A Golden Incentive

From Gazette editions of January, 1960:

Rumormongering, a pursuit that tends to be especially virulent on the Island from time to time, had a pretty good workout in Edgartown — except in this case it was benevolent rumormongering — and apparently it was done by somebody who just wanted to watch the proceedings. It all started when Grant Brothers began tearing down Sibley’s Garage to make way for the new town parking lot. The first pieces of tin had barely been knocked from the roof when somebody “remembered” that when the garage was being built a quarter century ago, the late Dr. Thomas J. Walker had placed a $50 gold piece in one of the corner stones. Sidewalk superintendents thus had an added incentive to the accomplishment of their occupation. By late afternoon, however, reason had begun to prevail and people were smiling when they asked if the gold piece had been found yet. The rumor was believed to have started in the Coffee Shop, a well known breeding ground for such.

At long last, a guidance director for the students of the Regional High School has become a reality. The school district committee elected George Metalious, who is at present on the faculty of schools of Stowe and Harvard. Guidance direction is a field that is much in demand in secondary schools today. Mr. Metalious comes to the school with high recommendations. Thirty-eight years old, he is a graduate of the University of New Hampshire and is completing work on a master’s degree with emphasis on guidance work.

Whatever its other attractions may be, the Vineyard is not a center of women’s fashions. If you want to see the latest in Dior gowns, you go to New York or Paris. If you want to hike through snowy woods, you can stay right on the Island, where the ladies this season are wearing wool slacks and snow-boots. And yet the world of high fashion is very close to one Vineyarder, Grace Corson, of North Tisbury, who has managed to maintain her career in that distinctly non-Islandish field while living here among the slacks and snow-boots.

Miss Corson is a handsome woman who lives in the old house by the Crocker Pond on the North Road in the company of a French poodle. She can look back on an unusually varied career; she has been at various times an artist for Harper’s Bazaar, fashion editor of King Features Syndicate and a fashion editor. As such she has rubbed mink elbows with the high and mighty, and it is a credit to both Miss Corson and the Vineyard that she prefers the simple tastes of Island life.

While working in Paris as an artist for Ladies Home Journal, the Paris chief told her the editor wanted a French artist to do the work. So Miss Corson changed her drawing style and began signing her work “Jean Malo.” After a while, the editor became anxious to meet M. Malo. Miss Corson’s double life was revealed, but, she recalled, “The editor took it very well.”

After 27 years in Vineyard Haven, the Van Ryper shop will cease operations under that name. The business of building ship models will be carried on by the group of men now working at Van Ryper’s. Their plan is to relocate the nationally known business in Edgartown. Charles K. Van Ryper, who started the enterprise, is withdrawing from the business. The men setting up to continue the work are Eldon West, A. Freeman Leonard, Philip O. Horton and Clifford A. Dugan.

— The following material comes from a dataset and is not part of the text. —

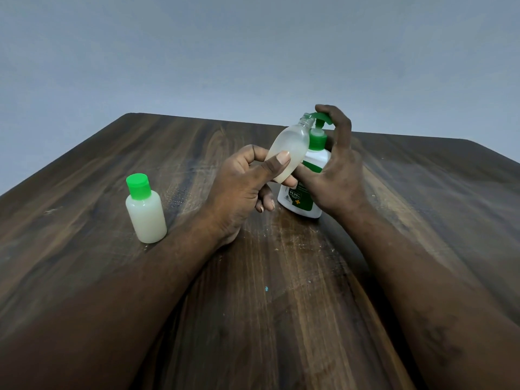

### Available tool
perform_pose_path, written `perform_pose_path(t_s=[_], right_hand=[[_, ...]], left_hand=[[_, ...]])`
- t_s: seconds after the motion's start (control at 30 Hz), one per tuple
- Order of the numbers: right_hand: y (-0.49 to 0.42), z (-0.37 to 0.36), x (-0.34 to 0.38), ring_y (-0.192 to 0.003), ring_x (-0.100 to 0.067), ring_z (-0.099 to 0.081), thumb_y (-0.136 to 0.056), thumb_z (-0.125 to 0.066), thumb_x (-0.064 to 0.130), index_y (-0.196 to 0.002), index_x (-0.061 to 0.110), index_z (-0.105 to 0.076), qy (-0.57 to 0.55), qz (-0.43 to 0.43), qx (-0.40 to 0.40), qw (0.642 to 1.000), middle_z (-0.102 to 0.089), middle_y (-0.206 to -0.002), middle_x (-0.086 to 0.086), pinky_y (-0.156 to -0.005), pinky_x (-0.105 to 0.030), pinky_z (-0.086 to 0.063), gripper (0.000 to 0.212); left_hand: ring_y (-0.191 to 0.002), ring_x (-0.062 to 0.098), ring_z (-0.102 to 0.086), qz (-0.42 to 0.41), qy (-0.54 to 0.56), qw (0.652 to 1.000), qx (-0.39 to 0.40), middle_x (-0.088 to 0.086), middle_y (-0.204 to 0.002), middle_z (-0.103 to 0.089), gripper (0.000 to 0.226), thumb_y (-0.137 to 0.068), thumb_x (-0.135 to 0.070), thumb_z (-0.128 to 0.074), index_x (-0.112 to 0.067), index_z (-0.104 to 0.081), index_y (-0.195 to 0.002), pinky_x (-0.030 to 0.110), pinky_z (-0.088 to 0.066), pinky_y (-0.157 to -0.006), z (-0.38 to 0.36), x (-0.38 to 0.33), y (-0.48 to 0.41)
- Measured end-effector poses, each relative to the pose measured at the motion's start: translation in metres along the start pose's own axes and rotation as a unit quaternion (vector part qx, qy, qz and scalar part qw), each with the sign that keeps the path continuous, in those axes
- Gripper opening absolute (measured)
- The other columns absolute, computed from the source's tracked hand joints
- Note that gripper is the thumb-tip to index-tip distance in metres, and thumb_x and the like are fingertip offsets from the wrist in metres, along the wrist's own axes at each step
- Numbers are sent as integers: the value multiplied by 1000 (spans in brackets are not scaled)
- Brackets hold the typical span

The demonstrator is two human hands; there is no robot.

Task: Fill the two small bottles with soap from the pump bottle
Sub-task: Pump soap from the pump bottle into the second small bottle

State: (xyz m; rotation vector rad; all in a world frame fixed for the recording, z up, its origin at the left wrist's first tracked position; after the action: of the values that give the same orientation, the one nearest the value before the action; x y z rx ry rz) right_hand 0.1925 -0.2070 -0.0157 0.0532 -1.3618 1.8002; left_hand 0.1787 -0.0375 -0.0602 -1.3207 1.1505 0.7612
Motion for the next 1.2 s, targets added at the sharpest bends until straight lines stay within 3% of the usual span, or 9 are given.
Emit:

The Regional High School will be host to representatives from seven educational institutions, in what will be the school’s first annual college day program, aimed at assisting students to investigate a variety of schools. Among the schools to be represented are Bridgewater State Teachers College, Stonehill College, Fisher Junior College, Catherine Laboure School of Nursing, Mass. General Hospital School of Nursing, Wilfrid Academy of Hair and Beauty Culture, and Mansfield Beauty Academy.

Amos Smalley, Gay Head whaleman, who has been immortalized as the harpooner who killed “Moby Dick,” the white whale, may have been doubted by some who have heard and read his story, but the proof of the incident comes to light in a totally unexpected manner. Mr. Smalley, as boatsteerer of the whaling barque Platina of New Bedford was cruising in the North Atlantic when he killed the whale. His captain was Thomas MacKenzie.

In a recent letter to Mr. Smalley, Frank MacKenzie, son of his former captain, quotes from the ship’s log, which he possesses, and gives the bearing in which the whale was killed. “It is Latiitude 35 North, Longitude 53 East.” The entire entry corroborates Mr. Smalley and furnishes further proof that his narrative was true. “They can’t call it a yarn any longer,” declared the veteran whale-killer.